» **Required work**
Further down are entries; set down exactly and only the lines from the one with "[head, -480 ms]" up to and including the one with "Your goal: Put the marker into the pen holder", dropping each picture.

» **Supplied data**
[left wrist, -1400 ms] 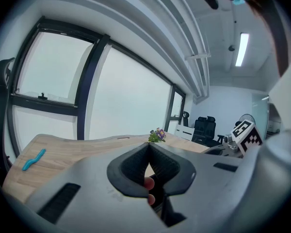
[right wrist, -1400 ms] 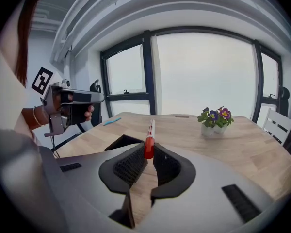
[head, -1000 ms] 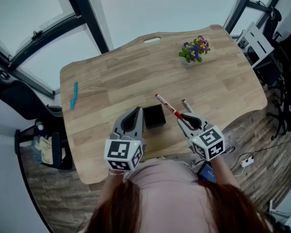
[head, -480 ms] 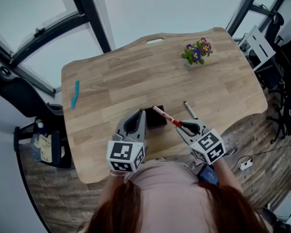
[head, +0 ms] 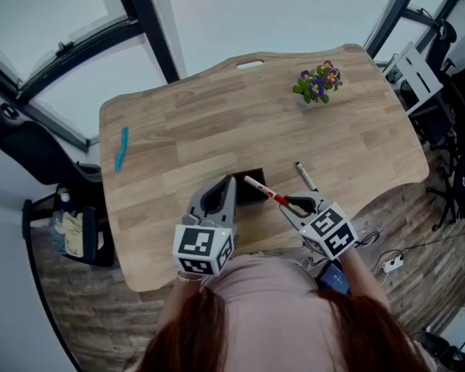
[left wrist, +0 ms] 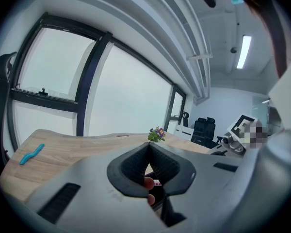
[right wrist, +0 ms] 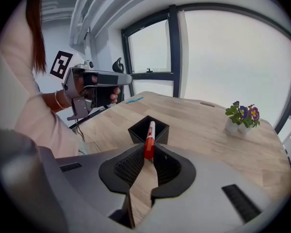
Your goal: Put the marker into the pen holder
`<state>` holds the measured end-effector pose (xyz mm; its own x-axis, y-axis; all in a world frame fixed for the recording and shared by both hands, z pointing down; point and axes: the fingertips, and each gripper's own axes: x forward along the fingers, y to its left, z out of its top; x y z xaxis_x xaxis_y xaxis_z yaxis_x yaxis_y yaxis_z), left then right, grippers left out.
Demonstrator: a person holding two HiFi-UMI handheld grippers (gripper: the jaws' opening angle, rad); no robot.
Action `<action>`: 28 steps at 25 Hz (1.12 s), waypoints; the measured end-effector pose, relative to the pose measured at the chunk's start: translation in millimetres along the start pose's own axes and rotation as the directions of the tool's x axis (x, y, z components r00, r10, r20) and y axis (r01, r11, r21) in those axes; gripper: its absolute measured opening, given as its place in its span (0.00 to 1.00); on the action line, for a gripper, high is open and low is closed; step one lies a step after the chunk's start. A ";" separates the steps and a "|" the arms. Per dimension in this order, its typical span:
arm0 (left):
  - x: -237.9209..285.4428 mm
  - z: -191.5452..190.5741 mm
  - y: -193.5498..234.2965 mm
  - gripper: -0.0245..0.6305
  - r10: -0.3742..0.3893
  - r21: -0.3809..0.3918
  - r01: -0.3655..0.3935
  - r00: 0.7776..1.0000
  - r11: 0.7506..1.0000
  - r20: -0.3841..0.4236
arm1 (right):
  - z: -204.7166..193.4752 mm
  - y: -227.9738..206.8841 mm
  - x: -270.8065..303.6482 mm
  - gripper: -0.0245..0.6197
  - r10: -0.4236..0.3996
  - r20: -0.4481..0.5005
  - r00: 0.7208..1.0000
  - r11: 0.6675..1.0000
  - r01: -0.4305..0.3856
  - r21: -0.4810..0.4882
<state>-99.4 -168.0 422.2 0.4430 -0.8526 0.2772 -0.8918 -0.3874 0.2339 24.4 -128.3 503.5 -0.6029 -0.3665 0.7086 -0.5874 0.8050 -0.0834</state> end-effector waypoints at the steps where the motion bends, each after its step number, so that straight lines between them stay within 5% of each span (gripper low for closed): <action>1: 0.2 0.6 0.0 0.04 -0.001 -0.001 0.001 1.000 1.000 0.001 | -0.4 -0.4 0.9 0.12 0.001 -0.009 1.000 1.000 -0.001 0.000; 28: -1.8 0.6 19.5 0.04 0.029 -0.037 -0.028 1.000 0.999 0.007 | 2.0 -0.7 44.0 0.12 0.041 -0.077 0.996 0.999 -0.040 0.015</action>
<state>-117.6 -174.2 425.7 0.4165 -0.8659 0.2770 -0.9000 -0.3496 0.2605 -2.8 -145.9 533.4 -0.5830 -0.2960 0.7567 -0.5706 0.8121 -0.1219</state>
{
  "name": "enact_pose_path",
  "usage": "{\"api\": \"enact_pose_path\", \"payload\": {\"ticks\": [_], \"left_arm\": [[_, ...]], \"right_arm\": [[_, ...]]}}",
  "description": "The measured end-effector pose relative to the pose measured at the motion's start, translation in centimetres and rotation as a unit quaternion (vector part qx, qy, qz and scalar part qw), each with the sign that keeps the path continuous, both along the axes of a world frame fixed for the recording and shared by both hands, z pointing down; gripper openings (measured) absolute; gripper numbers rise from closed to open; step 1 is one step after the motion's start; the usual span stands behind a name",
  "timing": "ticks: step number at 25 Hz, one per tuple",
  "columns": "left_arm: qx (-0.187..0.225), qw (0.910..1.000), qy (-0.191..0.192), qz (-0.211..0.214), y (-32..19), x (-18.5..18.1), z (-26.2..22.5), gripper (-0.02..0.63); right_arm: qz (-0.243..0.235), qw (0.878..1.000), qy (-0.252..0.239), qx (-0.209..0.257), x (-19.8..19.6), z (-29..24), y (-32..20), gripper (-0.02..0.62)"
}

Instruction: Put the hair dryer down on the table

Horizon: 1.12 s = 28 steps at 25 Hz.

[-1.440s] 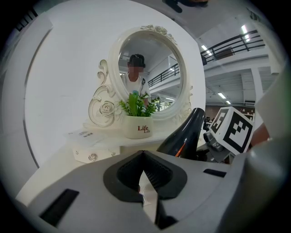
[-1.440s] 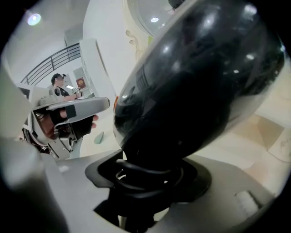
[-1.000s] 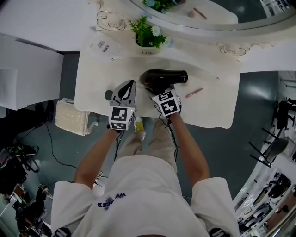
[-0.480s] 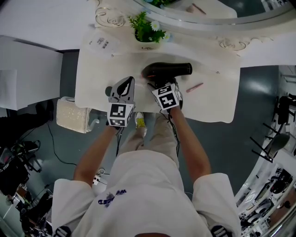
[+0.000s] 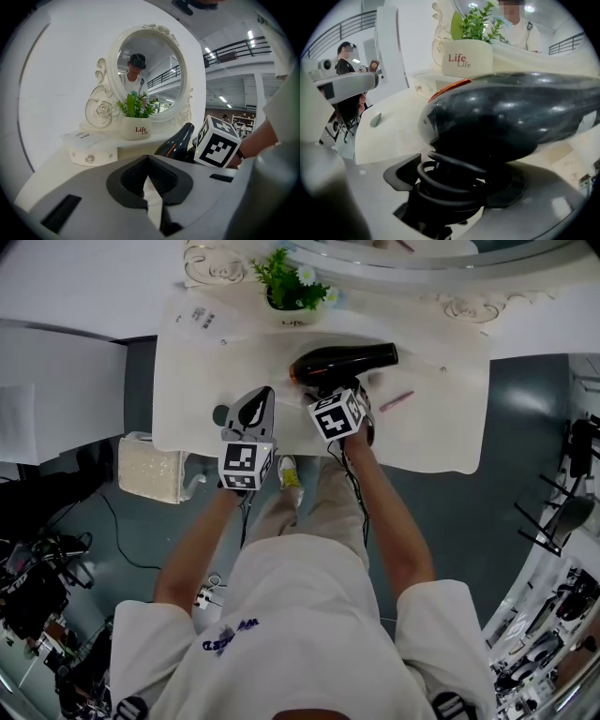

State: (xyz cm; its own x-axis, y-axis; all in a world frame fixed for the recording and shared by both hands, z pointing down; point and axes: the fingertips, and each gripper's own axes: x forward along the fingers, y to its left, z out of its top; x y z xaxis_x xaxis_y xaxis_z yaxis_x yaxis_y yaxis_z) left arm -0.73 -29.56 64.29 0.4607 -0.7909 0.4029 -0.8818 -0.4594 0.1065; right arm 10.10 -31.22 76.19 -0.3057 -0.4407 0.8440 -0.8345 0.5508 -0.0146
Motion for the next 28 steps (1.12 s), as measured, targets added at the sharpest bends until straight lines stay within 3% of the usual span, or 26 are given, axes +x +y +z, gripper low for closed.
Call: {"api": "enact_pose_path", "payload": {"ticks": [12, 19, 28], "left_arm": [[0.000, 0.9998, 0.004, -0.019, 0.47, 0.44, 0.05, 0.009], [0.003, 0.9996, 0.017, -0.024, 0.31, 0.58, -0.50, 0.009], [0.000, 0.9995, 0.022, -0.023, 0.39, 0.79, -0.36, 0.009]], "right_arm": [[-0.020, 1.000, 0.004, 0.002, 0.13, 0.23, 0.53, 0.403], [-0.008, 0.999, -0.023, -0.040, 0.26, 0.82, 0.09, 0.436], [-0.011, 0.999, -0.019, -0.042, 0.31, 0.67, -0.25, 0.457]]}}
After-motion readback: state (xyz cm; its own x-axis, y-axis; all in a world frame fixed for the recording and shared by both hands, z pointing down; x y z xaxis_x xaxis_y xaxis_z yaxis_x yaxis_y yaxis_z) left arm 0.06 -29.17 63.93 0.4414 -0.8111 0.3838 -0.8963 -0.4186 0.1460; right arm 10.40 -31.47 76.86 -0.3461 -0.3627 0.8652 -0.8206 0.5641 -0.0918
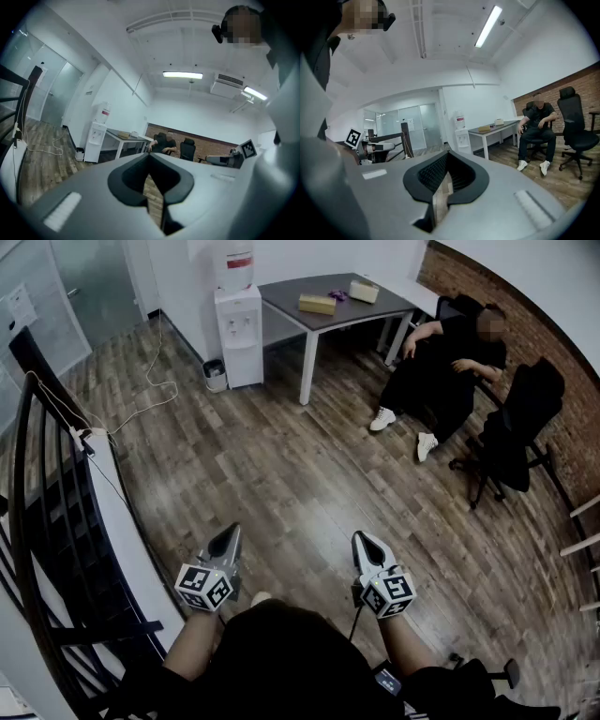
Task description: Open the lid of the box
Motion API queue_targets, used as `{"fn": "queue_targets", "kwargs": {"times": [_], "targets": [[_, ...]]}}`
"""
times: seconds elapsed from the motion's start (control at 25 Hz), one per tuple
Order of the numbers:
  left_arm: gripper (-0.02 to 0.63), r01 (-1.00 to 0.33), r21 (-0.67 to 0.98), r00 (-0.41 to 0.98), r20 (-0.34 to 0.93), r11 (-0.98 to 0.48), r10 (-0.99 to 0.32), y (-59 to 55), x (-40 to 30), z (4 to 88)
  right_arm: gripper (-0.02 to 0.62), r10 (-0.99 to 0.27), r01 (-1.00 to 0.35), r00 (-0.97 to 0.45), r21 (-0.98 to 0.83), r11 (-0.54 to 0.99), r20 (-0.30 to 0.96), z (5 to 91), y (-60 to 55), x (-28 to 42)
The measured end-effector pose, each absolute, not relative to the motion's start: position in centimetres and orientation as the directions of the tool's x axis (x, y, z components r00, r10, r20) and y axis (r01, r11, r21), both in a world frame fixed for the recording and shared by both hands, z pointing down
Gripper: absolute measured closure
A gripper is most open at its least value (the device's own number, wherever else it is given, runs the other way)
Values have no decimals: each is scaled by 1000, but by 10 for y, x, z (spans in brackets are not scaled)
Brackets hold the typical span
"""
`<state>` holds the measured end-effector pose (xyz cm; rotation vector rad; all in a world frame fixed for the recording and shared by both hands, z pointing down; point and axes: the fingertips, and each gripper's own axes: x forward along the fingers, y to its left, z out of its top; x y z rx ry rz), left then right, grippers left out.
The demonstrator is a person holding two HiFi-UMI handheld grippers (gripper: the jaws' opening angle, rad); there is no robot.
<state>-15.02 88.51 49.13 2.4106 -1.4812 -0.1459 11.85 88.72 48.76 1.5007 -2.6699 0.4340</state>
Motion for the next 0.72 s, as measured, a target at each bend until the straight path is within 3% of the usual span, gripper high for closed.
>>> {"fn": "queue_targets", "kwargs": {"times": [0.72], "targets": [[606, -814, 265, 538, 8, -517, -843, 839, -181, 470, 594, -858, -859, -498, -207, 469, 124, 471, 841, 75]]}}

» **Solution to this problem**
[head, -480 ms] 
[head, +0 ms] 
[left wrist, +0 ms] 
[right wrist, +0 ms] 
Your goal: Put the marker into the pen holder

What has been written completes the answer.